“What do you mean?” I asked in surprise.

“Oh, I was only thinking,” answered he, lighting a couple of candles and setting a large beaker before me. “There are all sorts of odd rumours about the 1st of September. Indeed I can’t do it, sir! Not to-day, sir!”

I took this to be one of those common tricks wherewith custodians, wardens, and the like work upon a stranger’s purse, so I placed a generous coin in his hand, and took him by the arm to make him come with me.

“No, that was not my intention, sir,” he said, trying to give it back to me. “I’ll tell you frankly what my meaning was—there’s nothing in the world would induce me to enter the Apostles’ cellar this night, for it’s the 1st of September.”

“Well, and what of that?”

“In God’s name, then, you may think what you please, but it isn’t as it should be there to-night, and that’s because it is the anniversary day of the Rose.”[3]

I laughed till the walls rang again. “Well, I have heard many a ghost-story in my life, but never one about a wine-ghost.
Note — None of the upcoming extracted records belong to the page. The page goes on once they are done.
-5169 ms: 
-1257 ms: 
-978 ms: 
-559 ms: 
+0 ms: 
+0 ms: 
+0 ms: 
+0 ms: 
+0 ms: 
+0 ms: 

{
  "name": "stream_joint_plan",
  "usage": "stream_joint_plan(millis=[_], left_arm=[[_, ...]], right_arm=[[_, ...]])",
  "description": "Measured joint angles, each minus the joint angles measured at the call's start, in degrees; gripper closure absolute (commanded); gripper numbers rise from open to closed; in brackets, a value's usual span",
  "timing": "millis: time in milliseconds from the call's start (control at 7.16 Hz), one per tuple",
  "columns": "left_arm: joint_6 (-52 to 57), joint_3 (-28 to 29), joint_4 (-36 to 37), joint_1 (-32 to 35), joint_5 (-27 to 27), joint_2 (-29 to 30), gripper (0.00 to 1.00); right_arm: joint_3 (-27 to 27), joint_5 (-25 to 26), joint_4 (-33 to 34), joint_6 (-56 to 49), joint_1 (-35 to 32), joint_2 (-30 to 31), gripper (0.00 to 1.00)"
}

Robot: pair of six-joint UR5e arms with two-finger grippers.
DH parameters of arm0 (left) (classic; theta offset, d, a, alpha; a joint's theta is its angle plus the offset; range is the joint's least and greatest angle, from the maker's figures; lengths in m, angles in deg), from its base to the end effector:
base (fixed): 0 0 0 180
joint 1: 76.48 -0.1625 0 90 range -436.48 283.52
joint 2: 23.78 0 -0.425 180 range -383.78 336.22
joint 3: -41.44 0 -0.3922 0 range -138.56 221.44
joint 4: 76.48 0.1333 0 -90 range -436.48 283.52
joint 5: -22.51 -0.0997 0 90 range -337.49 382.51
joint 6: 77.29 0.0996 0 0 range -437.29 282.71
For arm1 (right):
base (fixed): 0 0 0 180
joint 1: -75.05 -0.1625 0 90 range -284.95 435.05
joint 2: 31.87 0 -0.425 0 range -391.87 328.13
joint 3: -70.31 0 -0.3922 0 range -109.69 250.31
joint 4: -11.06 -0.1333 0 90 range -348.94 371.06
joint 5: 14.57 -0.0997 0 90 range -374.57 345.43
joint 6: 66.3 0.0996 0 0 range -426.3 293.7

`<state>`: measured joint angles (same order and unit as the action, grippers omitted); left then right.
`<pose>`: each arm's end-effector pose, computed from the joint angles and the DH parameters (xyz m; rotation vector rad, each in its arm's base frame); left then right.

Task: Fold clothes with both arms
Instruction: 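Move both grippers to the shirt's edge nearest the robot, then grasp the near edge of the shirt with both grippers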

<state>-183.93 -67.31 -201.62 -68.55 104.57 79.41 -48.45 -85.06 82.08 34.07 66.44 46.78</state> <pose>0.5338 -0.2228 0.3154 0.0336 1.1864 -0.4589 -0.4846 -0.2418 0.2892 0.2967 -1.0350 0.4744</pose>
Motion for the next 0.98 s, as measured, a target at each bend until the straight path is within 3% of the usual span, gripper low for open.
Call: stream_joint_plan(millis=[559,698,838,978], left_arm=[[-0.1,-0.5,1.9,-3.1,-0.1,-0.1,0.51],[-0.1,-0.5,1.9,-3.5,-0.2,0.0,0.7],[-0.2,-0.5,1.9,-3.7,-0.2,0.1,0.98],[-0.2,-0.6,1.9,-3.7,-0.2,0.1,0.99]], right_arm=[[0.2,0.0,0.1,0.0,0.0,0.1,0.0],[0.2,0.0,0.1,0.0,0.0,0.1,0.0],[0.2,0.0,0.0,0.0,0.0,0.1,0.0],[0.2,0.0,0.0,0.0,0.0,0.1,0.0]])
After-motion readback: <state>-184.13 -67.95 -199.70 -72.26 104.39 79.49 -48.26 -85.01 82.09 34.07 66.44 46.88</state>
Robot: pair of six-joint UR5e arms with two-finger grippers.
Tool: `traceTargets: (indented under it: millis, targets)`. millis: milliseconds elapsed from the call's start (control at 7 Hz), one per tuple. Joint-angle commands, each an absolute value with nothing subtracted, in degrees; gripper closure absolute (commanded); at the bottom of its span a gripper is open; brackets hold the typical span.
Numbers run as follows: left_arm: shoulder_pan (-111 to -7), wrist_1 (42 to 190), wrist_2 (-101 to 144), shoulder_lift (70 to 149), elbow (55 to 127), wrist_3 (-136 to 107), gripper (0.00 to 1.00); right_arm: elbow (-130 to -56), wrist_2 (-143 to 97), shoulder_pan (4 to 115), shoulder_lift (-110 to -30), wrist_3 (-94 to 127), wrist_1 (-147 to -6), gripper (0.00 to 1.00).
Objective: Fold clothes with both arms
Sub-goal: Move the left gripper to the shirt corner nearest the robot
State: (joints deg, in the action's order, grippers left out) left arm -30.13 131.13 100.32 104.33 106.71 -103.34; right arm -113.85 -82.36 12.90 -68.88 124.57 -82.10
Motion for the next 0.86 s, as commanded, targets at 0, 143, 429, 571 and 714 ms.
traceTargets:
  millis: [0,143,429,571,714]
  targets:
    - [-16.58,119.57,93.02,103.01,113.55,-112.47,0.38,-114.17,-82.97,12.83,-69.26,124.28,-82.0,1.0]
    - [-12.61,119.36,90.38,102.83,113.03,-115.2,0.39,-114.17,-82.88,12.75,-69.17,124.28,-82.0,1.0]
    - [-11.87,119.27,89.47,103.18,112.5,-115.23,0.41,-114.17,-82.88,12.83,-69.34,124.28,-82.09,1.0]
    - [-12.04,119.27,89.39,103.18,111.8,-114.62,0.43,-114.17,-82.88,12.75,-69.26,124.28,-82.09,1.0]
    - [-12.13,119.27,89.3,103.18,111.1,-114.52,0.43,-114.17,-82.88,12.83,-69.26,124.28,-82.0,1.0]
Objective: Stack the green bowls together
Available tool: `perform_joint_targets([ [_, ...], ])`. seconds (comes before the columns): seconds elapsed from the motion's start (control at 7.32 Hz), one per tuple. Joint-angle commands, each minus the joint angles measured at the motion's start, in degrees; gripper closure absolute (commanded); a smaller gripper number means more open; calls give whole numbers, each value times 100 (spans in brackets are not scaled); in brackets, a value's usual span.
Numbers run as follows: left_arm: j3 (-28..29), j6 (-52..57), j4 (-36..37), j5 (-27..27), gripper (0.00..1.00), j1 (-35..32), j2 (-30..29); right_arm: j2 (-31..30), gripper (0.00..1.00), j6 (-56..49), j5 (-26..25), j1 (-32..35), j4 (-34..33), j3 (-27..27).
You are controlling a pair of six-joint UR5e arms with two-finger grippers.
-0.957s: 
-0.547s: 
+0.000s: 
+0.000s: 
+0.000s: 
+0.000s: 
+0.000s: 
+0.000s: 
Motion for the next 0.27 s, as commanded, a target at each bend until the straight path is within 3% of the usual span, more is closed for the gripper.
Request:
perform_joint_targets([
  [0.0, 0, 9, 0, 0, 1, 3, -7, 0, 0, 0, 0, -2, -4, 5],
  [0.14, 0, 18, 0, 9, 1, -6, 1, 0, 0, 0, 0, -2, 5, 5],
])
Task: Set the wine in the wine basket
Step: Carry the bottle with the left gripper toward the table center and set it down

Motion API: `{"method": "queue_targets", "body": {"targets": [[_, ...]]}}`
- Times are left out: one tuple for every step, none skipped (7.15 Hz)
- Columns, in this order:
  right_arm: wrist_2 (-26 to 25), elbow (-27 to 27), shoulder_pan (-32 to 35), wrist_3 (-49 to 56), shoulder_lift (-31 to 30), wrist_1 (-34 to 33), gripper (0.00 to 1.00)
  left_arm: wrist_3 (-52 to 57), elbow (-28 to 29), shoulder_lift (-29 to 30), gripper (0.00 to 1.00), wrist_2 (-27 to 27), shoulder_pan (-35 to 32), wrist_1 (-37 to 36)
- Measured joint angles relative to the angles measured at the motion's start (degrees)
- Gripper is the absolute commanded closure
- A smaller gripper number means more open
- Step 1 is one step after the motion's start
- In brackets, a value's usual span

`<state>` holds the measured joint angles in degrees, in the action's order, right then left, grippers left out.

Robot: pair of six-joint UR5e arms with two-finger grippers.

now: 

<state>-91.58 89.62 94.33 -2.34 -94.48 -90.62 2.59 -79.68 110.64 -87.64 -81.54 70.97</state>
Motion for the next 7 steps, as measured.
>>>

Aren’t you ashamed to talk such nonsense, you with your white hair? But I have the permission of the Senate; I may drink in this cellar to-night, wherever I please, and as long as I please. Therefore, in the name of the Senate, I bid you follow me. Unlock the cellar of Bacchus.”

This had the desired effect; unwillingly, but not venturing to remonstrate, he took the candles and beckoned to me. First we traversed one roomy vault, then a smaller one, until we reached a long narrow passage. Our steps reverberated with a hollow sound, and our breath striking against the wall produced what seemed like distant whispering. At last we stood before a door, the keys rattled, with a moan it came yawning open, the light of the candles fell into the cellar, and opposite to me sat Friend Bacchus upon a mighty cask. Refreshing sight! They had not pictured him with delicate grace, those old Bremen artists, not daintily as a Grecian youth; they had not represented him old and drunk, with a disgusting belly, leering eyes, and protruding tongue, as the vulgarised myth profanely portrays him now and then. Outrageous anthropomorphism; blind folly of man! Because some of his priests, grown old in his worship, walk about thus; because their belly swells with satisfaction, their nose takes colour from the burning reflection of the dark-red flood, their eyes turn up in silent bliss—these things must needs be attributed to the god, while they but adorn his worshippers.

Otherwise did the men of Bremen. How blithely and cheerily does the old boy ride his cask! The round blooming face, the merry little wine-enraptured eyes looking down so knowingly, the broad smiling mouth that has tasted of many a bumper, the short powerful neck, the whole little figure teeming with health and good humour! Is one not tempted to expect that in a gay mood, wine-inspired, he will bend his little round knees, press his calves up close, and stem his heels against the old mother-cask, setting her off at a brisk canter, in which all the Roses, Apostles, and common casks will join with a wild “halloo” through the cellar?

“Lord of Heaven!” cried the custodian, clinging tightly to my arm; “don’t you see him roll his eyes and swing his legs?”